* Aim of the exercise: Bring together copies of the lines in the data below that contain the word "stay".

* Data for this task:
++++++++++++++++++++

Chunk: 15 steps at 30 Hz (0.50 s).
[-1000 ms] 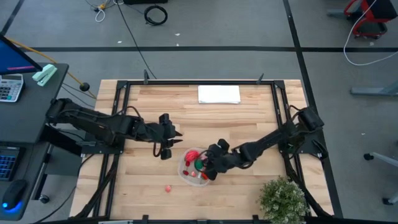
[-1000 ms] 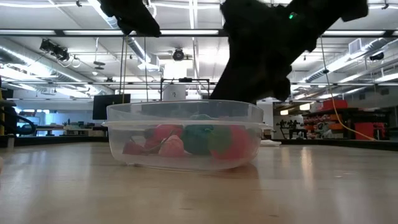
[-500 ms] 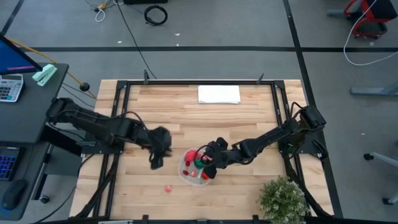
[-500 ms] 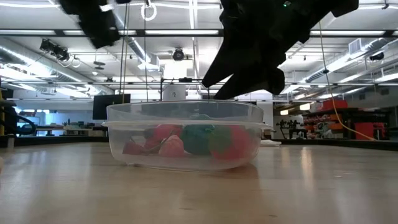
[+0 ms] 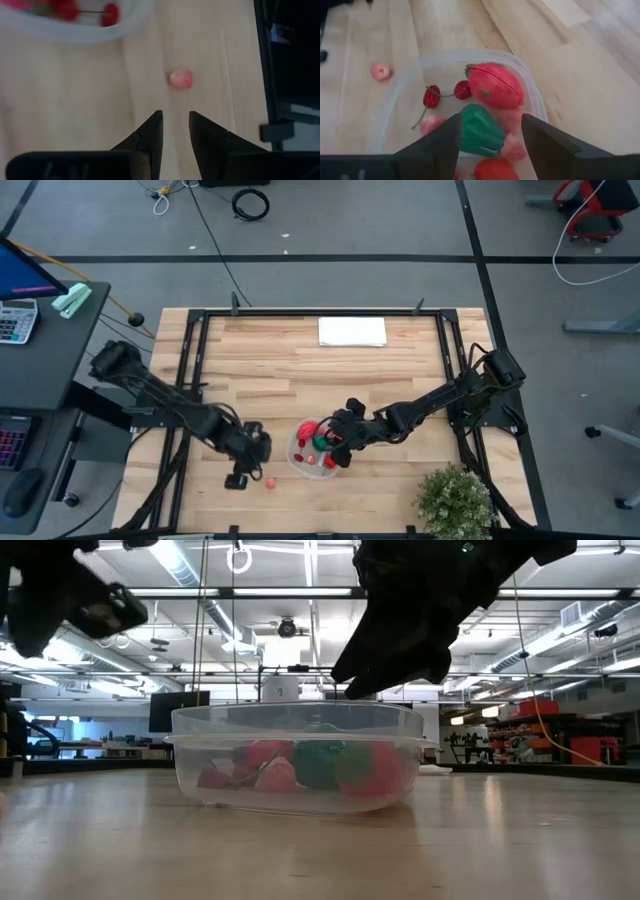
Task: Pick and placing Produce into tupperware
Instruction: Put the pink peach into the transparent bin
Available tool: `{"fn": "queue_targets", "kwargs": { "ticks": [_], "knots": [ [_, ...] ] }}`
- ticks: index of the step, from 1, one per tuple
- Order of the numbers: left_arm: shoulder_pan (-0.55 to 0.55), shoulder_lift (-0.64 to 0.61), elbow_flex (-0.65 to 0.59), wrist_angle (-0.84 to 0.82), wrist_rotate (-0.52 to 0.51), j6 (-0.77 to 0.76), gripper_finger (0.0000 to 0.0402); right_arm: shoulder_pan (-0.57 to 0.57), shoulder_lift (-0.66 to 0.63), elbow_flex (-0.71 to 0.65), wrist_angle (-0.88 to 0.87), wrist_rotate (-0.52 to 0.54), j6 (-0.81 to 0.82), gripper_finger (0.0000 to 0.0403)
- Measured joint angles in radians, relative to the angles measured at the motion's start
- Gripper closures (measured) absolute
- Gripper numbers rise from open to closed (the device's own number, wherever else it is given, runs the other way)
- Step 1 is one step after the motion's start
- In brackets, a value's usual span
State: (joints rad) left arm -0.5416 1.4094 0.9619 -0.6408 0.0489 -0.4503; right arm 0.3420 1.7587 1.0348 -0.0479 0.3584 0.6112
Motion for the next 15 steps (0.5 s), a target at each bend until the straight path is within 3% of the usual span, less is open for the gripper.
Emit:
{"fn": "queue_targets", "kwargs": {
  "ticks": [6,15],
  "knots": [
    [-0.019,0.136,0.0,0.095,-0.001,0.001,0.0286,-0.015,-0.048,0.0,-0.013,0.002,-0.171,0.0187],
    [-0.019,0.212,0.0,0.208,-0.002,-0.065,0.0237,-0.079,-0.255,0.0,-0.008,0.054,-0.349,0.0187]
  ]
}}
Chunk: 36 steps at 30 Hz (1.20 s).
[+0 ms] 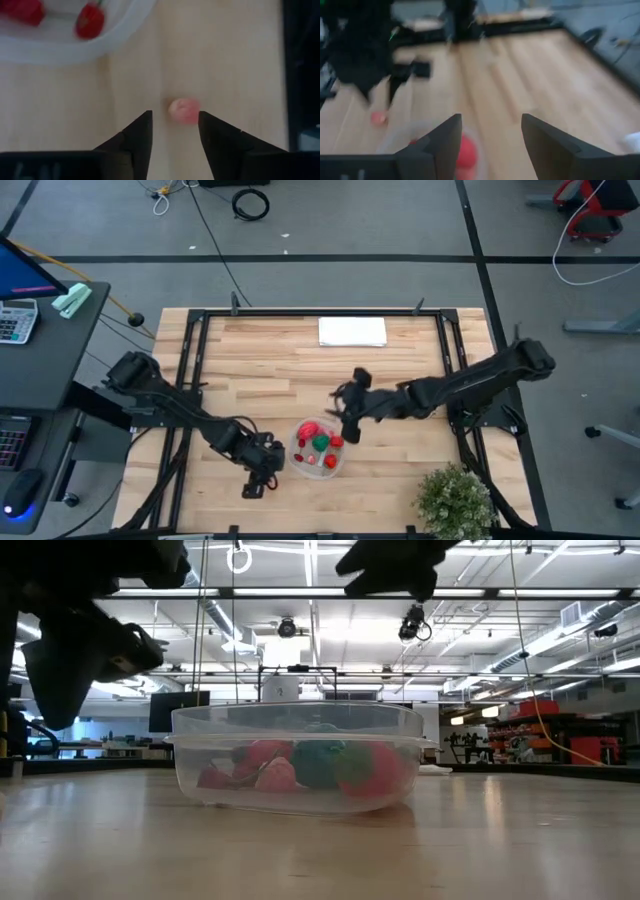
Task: Pick and placing Produce into tupperware
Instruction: Put the pink peach into the transparent bin
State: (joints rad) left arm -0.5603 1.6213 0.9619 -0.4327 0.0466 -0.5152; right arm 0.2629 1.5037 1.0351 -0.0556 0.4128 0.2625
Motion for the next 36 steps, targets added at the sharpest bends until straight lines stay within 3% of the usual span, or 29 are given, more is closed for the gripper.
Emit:
{"fn": "queue_targets", "kwargs": {
  "ticks": [10,20,31,36],
  "knots": [
    [-0.053,0.03,0.0,0.088,-0.005,-0.194,0.0205,-0.067,-0.16,0.0,-0.012,0.052,-0.07,0.0187],
    [-0.094,0.111,0.0,0.078,-0.091,-0.377,0.0222,-0.124,-0.173,0.0,0.021,0.051,-0.237,0.0187],
    [-0.094,0.127,0.0,0.1,-0.098,-0.443,0.0232,-0.197,-0.174,0.0,0.037,0.051,-0.241,0.019],
    [-0.093,0.127,0.0,0.101,-0.098,-0.448,0.0266,-0.194,-0.174,0.0,0.035,0.049,-0.22,0.0193]
  ]
}}
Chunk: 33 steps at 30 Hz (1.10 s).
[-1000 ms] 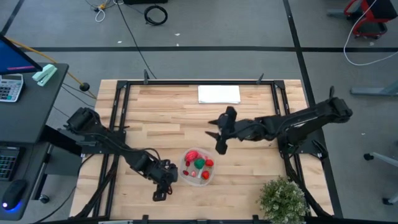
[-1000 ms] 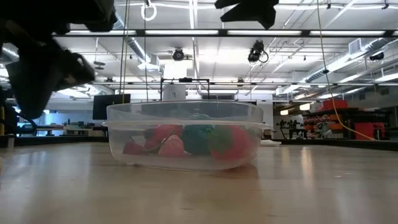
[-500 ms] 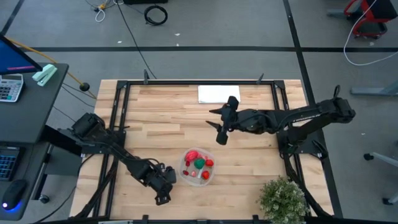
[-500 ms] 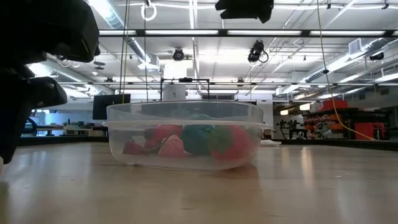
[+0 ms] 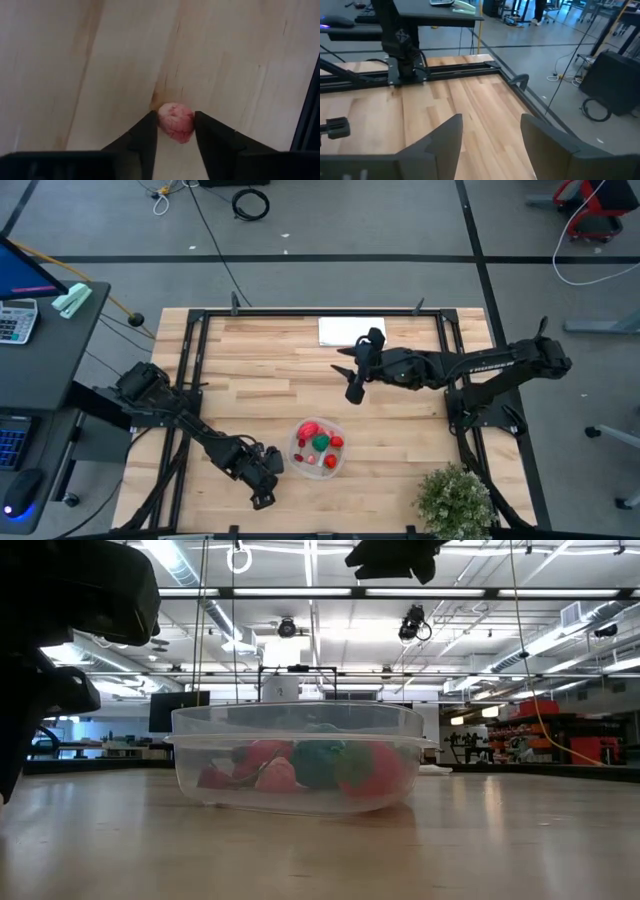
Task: Pick and placing Produce into tupperware
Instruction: Put the pink peach into the transparent bin
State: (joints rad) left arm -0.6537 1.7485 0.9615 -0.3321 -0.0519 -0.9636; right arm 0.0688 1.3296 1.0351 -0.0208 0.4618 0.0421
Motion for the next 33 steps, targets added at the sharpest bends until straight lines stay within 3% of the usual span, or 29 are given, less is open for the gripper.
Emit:
{"fn": "queue_targets", "kwargs": {
  "ticks": [5,10,16,23,25,30,33],
  "knots": [
    [0.0,0.0,0.0,0.001,0.0,0.0,0.0331,0.002,0.0,0.0,-0.001,-0.04,0.014,0.0195],
    [0.0,-0.002,0.0,0.0,0.008,0.006,0.0386,0.002,0.0,0.0,-0.051,-0.145,0.065,0.0194],
    [0.0,-0.006,0.0,-0.002,0.009,0.044,0.0381,0.002,0.0,0.0,-0.216,-0.335,0.147,0.0194],
    [0.019,-0.08,0.069,-0.051,-0.003,0.12,0.039,0.027,0.001,0.0,-0.293,-0.359,0.193,0.0195],
    [0.026,-0.103,0.12,-0.119,-0.061,0.191,0.039,0.033,0.001,0.0,-0.294,-0.359,0.193,0.0195],
    [0.074,-0.115,0.237,-0.275,-0.318,0.374,0.0376,0.04,0.001,0.0,-0.289,-0.36,0.193,0.0195],
    [0.123,-0.11,0.235,-0.203,-0.32,0.451,0.0369,0.039,0.001,0.0,-0.289,-0.359,0.193,0.0196]
  ]
}}
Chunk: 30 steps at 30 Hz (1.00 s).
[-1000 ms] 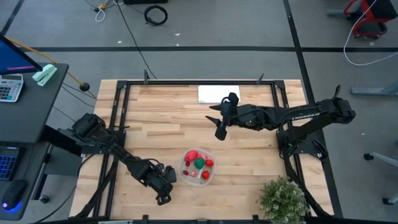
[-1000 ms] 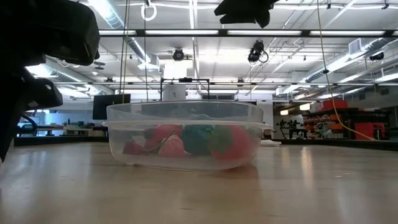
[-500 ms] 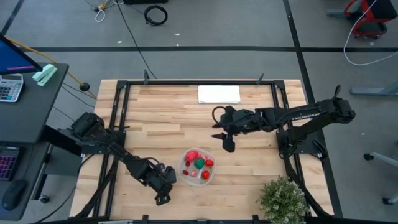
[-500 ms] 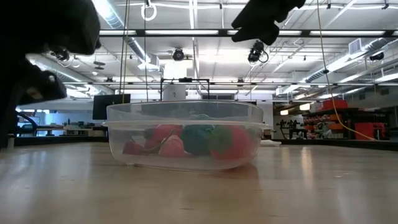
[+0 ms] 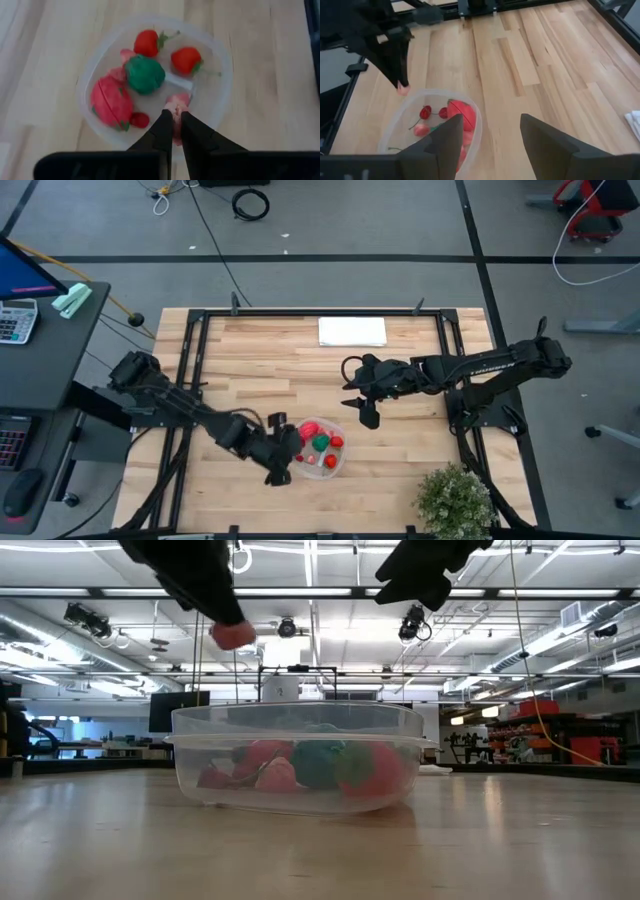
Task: Pick and placing Produce into tupperware
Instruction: Put the pink peach into the transparent bin, then return to Home Position
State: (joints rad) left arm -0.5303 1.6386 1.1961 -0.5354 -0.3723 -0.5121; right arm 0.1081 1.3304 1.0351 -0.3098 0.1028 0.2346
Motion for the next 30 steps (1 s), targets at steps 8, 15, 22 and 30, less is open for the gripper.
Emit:
{"fn": "queue_targets", "kwargs": {
  "ticks": [8,15,22,30],
  "knots": [
    [0.122,0.006,-0.092,0.113,0.035,0.06,0.0333,0.0,0.0,0.0,-0.001,0.001,-0.007,0.0196],
    [0.156,0.006,-0.056,0.085,0.132,0.026,0.0241,0.0,0.0,0.0,-0.004,0.001,-0.054,0.0196],
    [0.151,-0.004,0.16,-0.304,0.135,0.018,0.0222,0.0,0.0,0.0,-0.004,0.001,-0.047,0.0196],
    [0.136,-0.005,0.54,-0.992,-0.204,-0.14,0.026,-0.003,0.0,0.0,-0.004,0.001,-0.078,0.0196]
  ]
}}
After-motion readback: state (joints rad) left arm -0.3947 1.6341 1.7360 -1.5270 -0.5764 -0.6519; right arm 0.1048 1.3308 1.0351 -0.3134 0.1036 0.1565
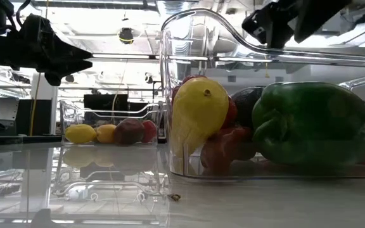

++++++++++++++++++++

* The answer:
Motion for the next 36 steps, targets added at the sharpest bends until straight lines stay within 3% of the usual span, or 29 are given, more is closed for the gripper.
Motion for the next 33 steps, targets added at the sharpest bends until straight lines stay within 3% of the usual span, or 29 are given, less is open for the gripper.

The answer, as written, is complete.